Start of Data block
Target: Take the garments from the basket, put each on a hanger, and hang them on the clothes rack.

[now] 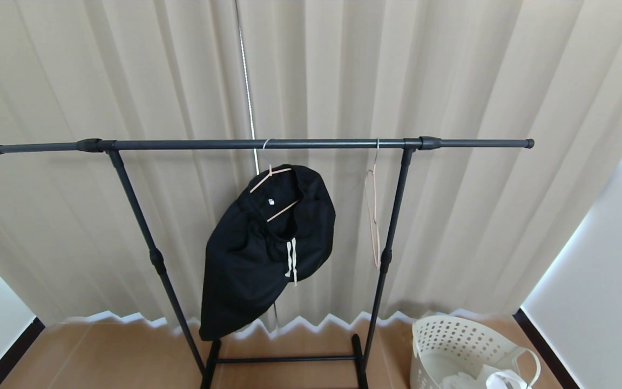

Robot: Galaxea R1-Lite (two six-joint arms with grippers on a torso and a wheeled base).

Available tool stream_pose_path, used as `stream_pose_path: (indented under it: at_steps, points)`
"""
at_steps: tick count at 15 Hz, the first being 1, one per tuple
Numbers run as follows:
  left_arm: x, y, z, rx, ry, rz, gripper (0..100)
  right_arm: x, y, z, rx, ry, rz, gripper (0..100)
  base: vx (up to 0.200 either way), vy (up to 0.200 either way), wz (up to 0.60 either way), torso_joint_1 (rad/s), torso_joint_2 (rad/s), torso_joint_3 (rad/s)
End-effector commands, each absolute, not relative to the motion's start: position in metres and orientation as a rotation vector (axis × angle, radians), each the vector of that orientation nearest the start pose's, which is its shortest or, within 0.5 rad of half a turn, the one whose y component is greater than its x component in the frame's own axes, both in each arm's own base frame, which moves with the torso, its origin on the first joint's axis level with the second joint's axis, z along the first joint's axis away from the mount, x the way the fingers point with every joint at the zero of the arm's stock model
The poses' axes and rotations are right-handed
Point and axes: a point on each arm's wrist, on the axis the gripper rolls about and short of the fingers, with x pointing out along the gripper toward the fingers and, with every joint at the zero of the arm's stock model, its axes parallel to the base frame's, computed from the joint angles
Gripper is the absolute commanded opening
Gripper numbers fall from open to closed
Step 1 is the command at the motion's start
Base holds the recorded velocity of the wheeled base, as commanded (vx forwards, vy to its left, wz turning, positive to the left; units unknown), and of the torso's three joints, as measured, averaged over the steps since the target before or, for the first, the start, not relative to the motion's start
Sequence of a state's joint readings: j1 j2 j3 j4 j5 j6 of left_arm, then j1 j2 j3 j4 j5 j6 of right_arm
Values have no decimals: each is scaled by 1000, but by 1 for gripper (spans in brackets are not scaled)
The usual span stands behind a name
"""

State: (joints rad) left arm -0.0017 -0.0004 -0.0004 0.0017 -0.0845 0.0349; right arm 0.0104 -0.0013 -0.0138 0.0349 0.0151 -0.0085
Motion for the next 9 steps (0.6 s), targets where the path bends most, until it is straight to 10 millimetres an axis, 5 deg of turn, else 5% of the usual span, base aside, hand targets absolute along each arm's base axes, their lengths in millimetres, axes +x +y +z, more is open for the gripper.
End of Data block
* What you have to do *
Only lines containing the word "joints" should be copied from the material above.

* Solution *
Base holds the recorded velocity of the wheeled base, as commanded (vx forwards, vy to its left, wz turning, positive to the left; units unknown), and of the torso's three joints, as measured, averaged over the steps since the target before or, for the first, the start, not relative to the motion's start
State: (joints rad) left arm -0.0017 -0.0004 -0.0004 0.0017 -0.0845 0.0349; right arm 0.0104 -0.0013 -0.0138 0.0349 0.0151 -0.0085

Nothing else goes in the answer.